Having working in many areas of psychology for over forty years, I am a seasoned professional. For a complete overview of my experience, please feel free to view my attached résumé. Aside from a Jesuit education and beyond, I would like to fill in certain details that turn my studies into a story. (See my included résumé).

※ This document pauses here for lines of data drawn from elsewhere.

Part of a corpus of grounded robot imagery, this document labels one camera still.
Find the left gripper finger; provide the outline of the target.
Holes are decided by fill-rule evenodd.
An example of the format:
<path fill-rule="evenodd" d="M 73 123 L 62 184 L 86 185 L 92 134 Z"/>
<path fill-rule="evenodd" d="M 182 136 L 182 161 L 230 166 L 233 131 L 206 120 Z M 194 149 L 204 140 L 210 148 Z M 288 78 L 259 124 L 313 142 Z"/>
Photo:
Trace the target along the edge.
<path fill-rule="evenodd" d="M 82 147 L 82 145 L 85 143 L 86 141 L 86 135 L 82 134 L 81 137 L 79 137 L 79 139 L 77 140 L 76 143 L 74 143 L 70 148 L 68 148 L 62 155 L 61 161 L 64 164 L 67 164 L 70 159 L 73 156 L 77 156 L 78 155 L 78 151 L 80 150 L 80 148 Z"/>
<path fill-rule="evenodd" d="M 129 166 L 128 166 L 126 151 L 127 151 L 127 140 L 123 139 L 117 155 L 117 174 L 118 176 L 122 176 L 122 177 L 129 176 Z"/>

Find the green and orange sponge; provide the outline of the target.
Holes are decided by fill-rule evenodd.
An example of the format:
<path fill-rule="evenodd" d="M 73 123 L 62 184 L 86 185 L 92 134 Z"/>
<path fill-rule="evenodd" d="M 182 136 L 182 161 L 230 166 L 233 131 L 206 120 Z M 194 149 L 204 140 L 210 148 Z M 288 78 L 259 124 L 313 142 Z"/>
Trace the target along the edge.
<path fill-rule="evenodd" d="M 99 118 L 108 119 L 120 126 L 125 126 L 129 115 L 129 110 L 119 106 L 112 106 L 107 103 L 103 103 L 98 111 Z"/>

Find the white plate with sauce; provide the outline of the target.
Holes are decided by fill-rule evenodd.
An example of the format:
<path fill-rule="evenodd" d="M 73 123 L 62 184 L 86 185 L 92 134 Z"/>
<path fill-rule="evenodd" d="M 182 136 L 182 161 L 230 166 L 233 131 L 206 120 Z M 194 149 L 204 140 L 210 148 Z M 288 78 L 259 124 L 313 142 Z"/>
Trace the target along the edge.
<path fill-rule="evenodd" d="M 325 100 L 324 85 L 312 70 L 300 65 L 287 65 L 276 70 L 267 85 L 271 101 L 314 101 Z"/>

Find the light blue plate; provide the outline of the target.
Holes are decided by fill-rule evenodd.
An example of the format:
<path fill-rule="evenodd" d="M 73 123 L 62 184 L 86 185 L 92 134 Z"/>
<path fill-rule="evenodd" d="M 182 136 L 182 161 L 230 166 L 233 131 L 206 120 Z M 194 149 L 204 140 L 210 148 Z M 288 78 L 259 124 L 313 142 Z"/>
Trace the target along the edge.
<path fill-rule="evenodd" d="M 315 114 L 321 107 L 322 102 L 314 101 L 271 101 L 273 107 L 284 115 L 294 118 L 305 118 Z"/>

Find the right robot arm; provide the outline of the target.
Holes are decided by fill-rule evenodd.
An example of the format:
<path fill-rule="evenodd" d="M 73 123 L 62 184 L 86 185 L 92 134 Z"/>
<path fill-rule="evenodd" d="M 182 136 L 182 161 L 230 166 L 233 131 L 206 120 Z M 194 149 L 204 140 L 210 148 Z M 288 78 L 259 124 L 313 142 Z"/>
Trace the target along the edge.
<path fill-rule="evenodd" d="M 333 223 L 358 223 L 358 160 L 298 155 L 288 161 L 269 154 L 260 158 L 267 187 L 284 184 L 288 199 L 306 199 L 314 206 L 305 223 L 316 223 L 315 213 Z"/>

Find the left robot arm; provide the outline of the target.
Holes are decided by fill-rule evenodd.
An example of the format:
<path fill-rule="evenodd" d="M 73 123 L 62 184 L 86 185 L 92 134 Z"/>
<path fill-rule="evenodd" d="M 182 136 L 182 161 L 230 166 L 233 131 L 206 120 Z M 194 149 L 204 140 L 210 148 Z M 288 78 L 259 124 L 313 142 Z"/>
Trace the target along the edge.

I became interested in psychology when I studied at the University of Santa Clara in the late 1960's and early 70's. Like many of my colleagues, I felt driven to the field trying to understand myself as I was awakening to the world away from home. Initially, I became interested in certain philosophers--including Edmund Husserl, Martin Heidegger and Friedrich Nietzsche. Soon I was caught up in the "encounter group" movement of the time and began looking for self-understanding beyond what my mind alone could supply. I read Abraham Maslow and Carl Rogers, but I when stumbled upon Perls' writing, I realized that I wanted the deeper experiences that his Gestalt Therapy seemed might supply: full bodily, mental and emotional engagement. Consciously or not, I found myself following in his footprints simply because where he had gone made sense to me. Perls has been analyzed by the body-therapist Wilhelm Reich, he worked with the kind and brilliant Neo-Freudian Karen Horney, he knew and experienced the work of the somaticist Charlotte Selver, and he even spent some time at a Zen Center in Kyoto. Subsequently, I engaged in three Reichian therapies, put myself through Horney's "self-analysis," worked with Charlotte Selver, and studied at two Zen Centers.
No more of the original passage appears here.